AI didn't expose your gaps. It amplified them.
- 1 day ago
- 3 min read

There is a version of the AI story that Product Managers tell themselves. The tools arrived, the team got faster, and the job got easier. More features shipped. More sprints closed clean. More roadmap items checked off. By every visible measure, things were moving.
The problem is that most of what was moving was already pointed in the wrong direction.
AI did not create the discovery problem that exists inside most product organizations. That problem was already there, sitting quietly underneath years of inherited backlogs, stakeholder-driven roadmaps, and sprints full of work nobody had validated with a real customer. What AI did was remove the one thing that had been keeping the problem contained. Time. When it used to take a team three months to ship the wrong thing, the cost was painful but survivable. Now it takes three weeks. The math changed. The habits didn't.
This is the exposure that most Product Managers do not openly discuss but feel every day. The velocity metrics look better than ever. The adoption numbers tell a different story. Features ship. Customers don't show up. Post-mortems happen. The team regroups and does it again, only faster.
The root cause is almost always the same. The Product Manager never built a real discovery practice. Not discovery as a phase on a roadmap or a quarterly research exercise. But discovery as a daily discipline of staying close to the customer to continuously validate what they need. That skill was always important. In the AI era, its absence is no longer a slow leak. It is a fast one.
Here is what makes this moment different from every other time the product management role has been challenged. AI is not replacing the Product Manager's ability to write requirements or manage a backlog. It is replacing the parts of the job that were never the real job to begin with. The coordination. The documentation. The ceremony management. What remains when those things are handled by a tool is the one thing AI cannot do. Sit across from a real customer, hear what they are not saying, and figure out which problem is actually worth solving. That is discovery. And right now, most Product Managers are not prepared for it to be the primary factor in their decision-making.

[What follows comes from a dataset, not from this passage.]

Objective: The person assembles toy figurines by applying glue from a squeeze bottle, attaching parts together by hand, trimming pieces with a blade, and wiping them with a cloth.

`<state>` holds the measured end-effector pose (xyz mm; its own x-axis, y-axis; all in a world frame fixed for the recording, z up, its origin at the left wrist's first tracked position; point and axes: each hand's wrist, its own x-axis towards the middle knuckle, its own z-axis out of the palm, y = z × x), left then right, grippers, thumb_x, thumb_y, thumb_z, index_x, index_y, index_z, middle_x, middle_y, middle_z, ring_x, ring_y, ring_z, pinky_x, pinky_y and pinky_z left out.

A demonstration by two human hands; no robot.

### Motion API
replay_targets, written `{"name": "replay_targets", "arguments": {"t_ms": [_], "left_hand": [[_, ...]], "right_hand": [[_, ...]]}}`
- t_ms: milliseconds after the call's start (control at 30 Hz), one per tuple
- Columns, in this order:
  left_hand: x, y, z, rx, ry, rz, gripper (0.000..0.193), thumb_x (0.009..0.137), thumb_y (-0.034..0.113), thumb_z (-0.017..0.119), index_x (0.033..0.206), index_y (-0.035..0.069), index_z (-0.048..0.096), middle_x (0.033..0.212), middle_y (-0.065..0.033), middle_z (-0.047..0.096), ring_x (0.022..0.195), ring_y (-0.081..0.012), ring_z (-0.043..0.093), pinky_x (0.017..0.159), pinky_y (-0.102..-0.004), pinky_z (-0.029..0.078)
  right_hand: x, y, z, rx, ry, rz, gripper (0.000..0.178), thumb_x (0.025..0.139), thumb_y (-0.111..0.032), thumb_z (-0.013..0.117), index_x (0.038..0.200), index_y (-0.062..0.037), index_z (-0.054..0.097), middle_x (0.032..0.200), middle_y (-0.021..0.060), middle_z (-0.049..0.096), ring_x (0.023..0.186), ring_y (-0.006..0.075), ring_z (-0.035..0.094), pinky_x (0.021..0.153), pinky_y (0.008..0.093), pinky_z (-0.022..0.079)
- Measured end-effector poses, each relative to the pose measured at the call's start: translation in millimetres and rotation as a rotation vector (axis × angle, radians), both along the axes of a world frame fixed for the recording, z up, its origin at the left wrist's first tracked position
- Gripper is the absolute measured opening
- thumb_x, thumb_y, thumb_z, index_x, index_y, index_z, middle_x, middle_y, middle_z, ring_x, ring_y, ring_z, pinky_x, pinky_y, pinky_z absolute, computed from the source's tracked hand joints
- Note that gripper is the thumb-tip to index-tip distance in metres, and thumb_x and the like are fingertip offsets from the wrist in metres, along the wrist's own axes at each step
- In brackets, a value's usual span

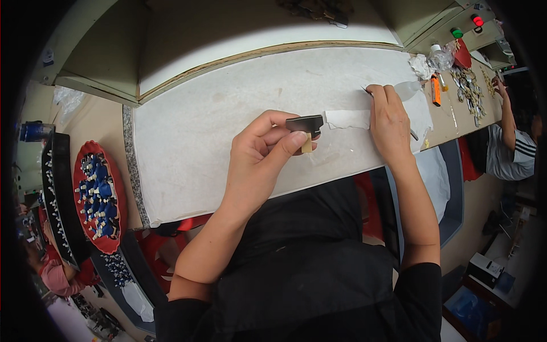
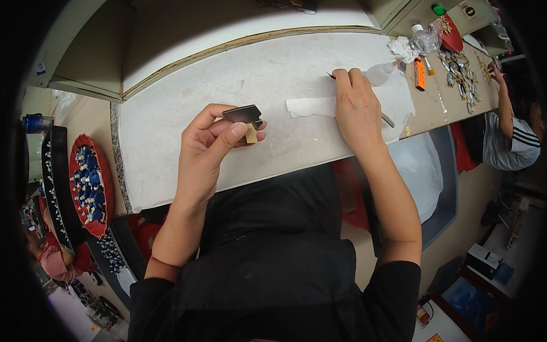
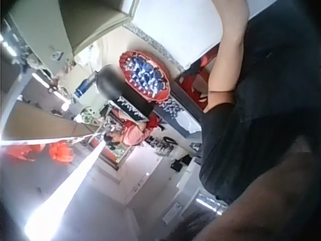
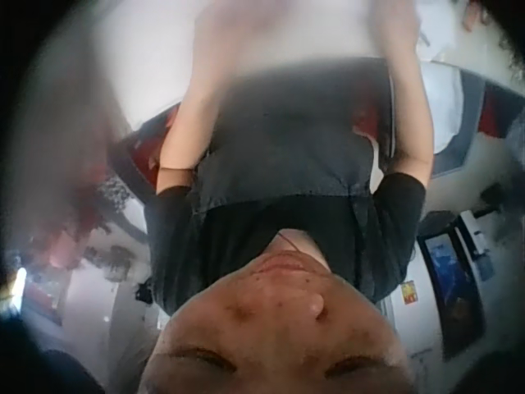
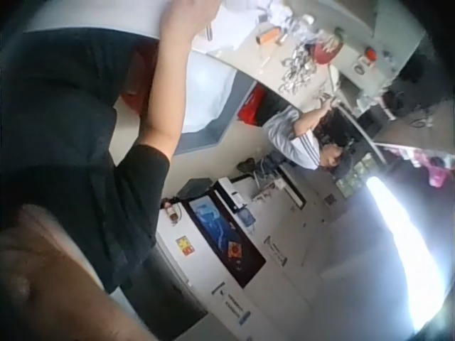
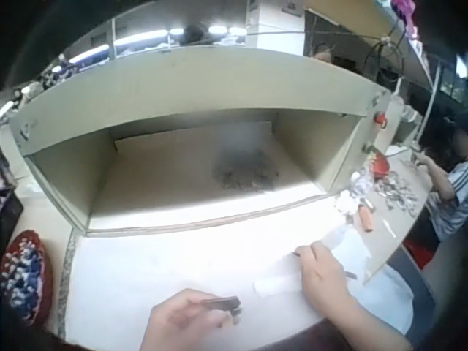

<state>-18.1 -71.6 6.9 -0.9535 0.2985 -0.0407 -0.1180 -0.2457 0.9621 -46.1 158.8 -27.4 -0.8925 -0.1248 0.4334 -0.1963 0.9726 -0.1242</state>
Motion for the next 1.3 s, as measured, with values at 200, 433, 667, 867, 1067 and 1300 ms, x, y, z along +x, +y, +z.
{"name": "replay_targets", "arguments": {"t_ms": [200, 433, 667, 867, 1067, 1300], "left_hand": [[-2, 1, 1, 0.03, -0.065, -0.007, 0.015, 0.085, 0.011, 0.054, 0.097, 0.002, 0.053, 0.087, -0.015, 0.064, 0.081, -0.0222, 0.064, 0.076, -0.0339, 0.051], [-5, 4, 5, 0.068, -0.154, -0.063, 0.017, 0.087, 0.013, 0.053, 0.099, 0.001, 0.051, 0.089, -0.0133, 0.064, 0.08, -0.0182, 0.063, 0.076, -0.0294, 0.05], [-1, 9, 3, 0.06, -0.083, -0.093, 0.02, 0.087, 0.013, 0.053, 0.102, 0.0, 0.05, 0.088, -0.0118, 0.064, 0.079, -0.0182, 0.062, 0.075, -0.0291, 0.05], [-5, 9, 4, -0.049, -0.069, -0.083, 0.029, 0.084, 0.006, 0.054, 0.112, 0.001, 0.045, 0.087, -0.0124, 0.061, 0.078, -0.0192, 0.062, 0.074, -0.0311, 0.051], [6, 3, 10, -0.119, 0.071, -0.182, 0.056, 0.083, -0.002, 0.05, 0.133, 0.003, 0.025, 0.097, -0.0122, 0.057, 0.093, -0.0184, 0.058, 0.083, -0.0302, 0.044], [7, -31, -11, -0.283, 0.089, 0.029, 0.02, 0.087, 0.006, 0.049, 0.104, -0.005, 0.051, 0.063, -0.0105, 0.059, 0.061, -0.0145, 0.058, 0.063, -0.0242, 0.046]], "right_hand": [[-2, 3, -2, 0.006, 0.087, 0.054, 0.021, 0.072, 0.0, 0.055, 0.093, -0.0013, 0.055, 0.086, 0.0103, 0.053, 0.077, 0.0246, 0.052, 0.066, 0.0342, 0.044], [21, -32, 35, -0.599, 0.071, 0.353, 0.014, 0.076, -0.008, 0.061, 0.089, -0.0035, 0.059, 0.078, 0.008, 0.055, 0.069, 0.0204, 0.053, 0.058, 0.0283, 0.042], [21, -57, 49, -0.779, -0.205, 0.426, 0.016, 0.073, -0.013, 0.066, 0.084, -0.0027, 0.06, 0.069, 0.0064, 0.057, 0.058, 0.0132, 0.053, 0.053, 0.0236, 0.042], [13, -61, 41, -1.308, -0.435, 0.462, 0.012, 0.077, -0.01, 0.063, 0.078, -0.0002, 0.058, 0.067, 0.0022, 0.059, 0.059, 0.0064, 0.052, 0.055, 0.0205, 0.042], [17, -54, 47, -1.512, -0.565, 0.395, 0.012, 0.081, -0.012, 0.061, 0.079, -0.0024, 0.055, 0.07, -0.0001, 0.058, 0.062, 0.0037, 0.05, 0.057, 0.0185, 0.04], [40, -23, 76, -1.431, -0.43, 0.468, 0.011, 0.082, -0.006, 0.059, 0.082, -0.0023, 0.049, 0.073, 0.0018, 0.056, 0.066, 0.0061, 0.054, 0.059, 0.0196, 0.043]]}}
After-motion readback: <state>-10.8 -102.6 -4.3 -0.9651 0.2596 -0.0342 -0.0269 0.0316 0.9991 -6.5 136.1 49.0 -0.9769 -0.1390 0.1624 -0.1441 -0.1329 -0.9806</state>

The Product Managers who will be most valuable in the next three years are not the ones who learned to prompt faster. They are the ones who used this moment to close the discovery gap that AI just made impossible to ignore. The ones who built a habit of weekly customer contact. The ones who learned to write sharp problem statements before opening any tool. The ones who treated assumptions as liabilities to be tested rather than foundations to build on. These are learnable skills. They are not complicated. But they require a deliberate choice to prioritize them now, before the gap between what the team ships and what customers actually need becomes too wide to close with a retrospective.
AI amplified everything. For the Product Managers without strong discovery skills, it amplified the wrong things. For the ones who build those skills now, it will amplify the right ones.
The question is not whether AI changed the Product Manager role. It already did. The question is whether the response to that change is more velocity or better judgment.